When I got the news that morning, I woke the volunteers and my media colleagues to let them know what had happened. They scarcely believed me until they confirmed the information by calling friends and relatives.
My mind was racing. I called colleagues in Yangon and we speculated on how the return to military rule might affect our work. I recalled childhood memories under the earlier military dictatorship; the future seemed bleak. At 6am the mobile networks were shut down, only adding to our foreboding.
We wanted to follow news about the coup, but because only solar power is available in Poe Thar Hsu we had to wait until after sunrise to turn on the television. Instead, we borrowed a radio from a local and listened to a Tatmadaw announcement about the coup on the 9am news.
In the evening, mobile service resumed so we could finally contact our families and friends, who we were sure would be concerned about our safety.
The internet was still down, though, which limited our ability to access information on what was happening. “We are totally in the darkness,” said one of the volunteers, echoing my thoughts.
Later that evening, we managed to regain some internet access – even if it was painfully slow. As we learned about what had happened, one of the volunteers said he hoped ethnic armed groups would launch operations to force the Tatmadaw to relinquish power.
Tensions were already high between the KNLA and the Tatmadaw in eastern Bago Region and northern Kayin State, where clashes had erupted in December.
Then, on February 2 – a day after the coup – the KNU issued a statement calling for the release of government leaders and declaring that it stood with the people and rejected the coup. It added that it would continue fighting for self-determination for the Karen people.

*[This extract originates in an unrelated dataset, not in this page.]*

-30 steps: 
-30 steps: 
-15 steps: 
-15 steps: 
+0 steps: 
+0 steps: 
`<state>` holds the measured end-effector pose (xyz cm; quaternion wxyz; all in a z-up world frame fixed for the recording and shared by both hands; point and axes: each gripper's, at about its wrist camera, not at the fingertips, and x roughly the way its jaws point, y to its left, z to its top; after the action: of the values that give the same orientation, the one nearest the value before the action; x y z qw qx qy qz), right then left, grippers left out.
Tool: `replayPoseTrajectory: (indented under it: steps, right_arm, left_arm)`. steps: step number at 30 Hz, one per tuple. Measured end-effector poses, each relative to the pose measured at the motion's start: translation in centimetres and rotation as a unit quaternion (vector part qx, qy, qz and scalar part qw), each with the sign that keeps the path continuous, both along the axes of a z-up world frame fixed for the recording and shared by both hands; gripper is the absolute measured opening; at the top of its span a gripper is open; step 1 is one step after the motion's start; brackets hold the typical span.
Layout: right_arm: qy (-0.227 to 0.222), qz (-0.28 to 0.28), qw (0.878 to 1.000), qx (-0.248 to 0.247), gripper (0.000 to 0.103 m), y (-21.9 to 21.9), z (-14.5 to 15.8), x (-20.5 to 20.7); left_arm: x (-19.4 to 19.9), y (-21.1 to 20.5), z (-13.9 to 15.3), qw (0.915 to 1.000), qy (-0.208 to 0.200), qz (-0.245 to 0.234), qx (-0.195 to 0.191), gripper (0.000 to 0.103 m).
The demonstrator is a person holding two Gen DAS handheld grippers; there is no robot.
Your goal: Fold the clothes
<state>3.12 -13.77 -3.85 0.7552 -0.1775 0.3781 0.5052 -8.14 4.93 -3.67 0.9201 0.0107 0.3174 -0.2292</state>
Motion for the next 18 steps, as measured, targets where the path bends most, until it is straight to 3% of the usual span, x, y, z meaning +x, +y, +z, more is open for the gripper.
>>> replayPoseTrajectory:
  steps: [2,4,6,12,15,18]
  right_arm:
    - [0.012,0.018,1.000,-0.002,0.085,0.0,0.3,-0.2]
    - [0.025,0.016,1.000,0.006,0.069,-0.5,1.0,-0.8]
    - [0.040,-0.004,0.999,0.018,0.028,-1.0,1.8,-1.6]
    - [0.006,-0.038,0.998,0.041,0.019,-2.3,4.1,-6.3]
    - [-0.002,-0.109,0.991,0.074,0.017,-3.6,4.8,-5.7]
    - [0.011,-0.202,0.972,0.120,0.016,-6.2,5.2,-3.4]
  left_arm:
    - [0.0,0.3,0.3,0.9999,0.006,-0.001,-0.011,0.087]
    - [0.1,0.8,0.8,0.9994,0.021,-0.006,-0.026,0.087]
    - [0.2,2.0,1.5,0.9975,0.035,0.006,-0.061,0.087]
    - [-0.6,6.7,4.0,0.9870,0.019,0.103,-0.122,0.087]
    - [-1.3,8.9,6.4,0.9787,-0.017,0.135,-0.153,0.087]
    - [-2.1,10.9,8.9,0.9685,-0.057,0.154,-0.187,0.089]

After the KNU released the statement, some Karen youths in Poe Thar Hsu village who had previously received military training left immediately for the KNLA Brigade 3 area. At about 8.30pm, villagers told us Tatmadaw soldiers had entered villages in the area looking for anyone who wasn’t a local and advised us to leave.
We split up into groups of two and were put into local houses. The families had agreed to give us temporary refuge and we pretended to be their relatives. Some of the volunteers hid in a nearby field.
On the morning of February 3, villagers said the Tatmadaw had installed extra checkpoints on the road leading to Poe Thar Hsu.
We decided to hire a car and try to return to Yangon immediately. En route we passed three police checkpoints and a Tatmadaw checkpoint, where soldiers speaking Burmese asked about our destination.
We pretended to be Kyaukkyi residents who did not speak Burmese well. The driver told the soldiers we needed to travel to Yangon for health reasons, and two minutes later we were on our way. These checkpoints were new – we hadn’t encountered them on the way to Kyaukkyi.
“The situation has changed,” the driver said. “We are under the Tatmadaw again.”